▶ _Goal of the exercise_
Nothing but the lines from the one containing "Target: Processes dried" through the one containing "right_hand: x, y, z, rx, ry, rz", both included, should be given again, each exactly as written below.

▶ _Recorded information_

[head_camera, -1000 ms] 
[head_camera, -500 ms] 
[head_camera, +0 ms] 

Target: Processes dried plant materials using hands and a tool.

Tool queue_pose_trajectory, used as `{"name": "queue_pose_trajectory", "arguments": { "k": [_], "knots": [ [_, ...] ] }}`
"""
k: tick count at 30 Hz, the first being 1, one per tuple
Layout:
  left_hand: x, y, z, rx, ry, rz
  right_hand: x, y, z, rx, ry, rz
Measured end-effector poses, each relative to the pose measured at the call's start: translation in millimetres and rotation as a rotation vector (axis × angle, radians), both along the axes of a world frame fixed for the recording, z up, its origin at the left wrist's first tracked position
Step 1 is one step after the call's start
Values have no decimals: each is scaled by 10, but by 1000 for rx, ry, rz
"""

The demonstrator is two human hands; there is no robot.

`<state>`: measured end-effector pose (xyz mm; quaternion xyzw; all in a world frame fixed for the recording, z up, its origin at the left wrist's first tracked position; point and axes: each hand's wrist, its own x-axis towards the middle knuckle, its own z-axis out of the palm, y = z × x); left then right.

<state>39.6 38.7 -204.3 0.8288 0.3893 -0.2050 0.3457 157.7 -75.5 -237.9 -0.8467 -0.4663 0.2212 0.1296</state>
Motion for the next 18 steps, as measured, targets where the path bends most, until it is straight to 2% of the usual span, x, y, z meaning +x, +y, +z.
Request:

▶ _Written response_
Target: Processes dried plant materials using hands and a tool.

Tool queue_pose_trajectory, used as `{"name": "queue_pose_trajectory", "arguments": { "k": [_], "knots": [ [_, ...] ] }}`
"""
k: tick count at 30 Hz, the first being 1, one per tuple
Layout:
  left_hand: x, y, z, rx, ry, rz
  right_hand: x, y, z, rx, ry, rz

There is nothing more to the output.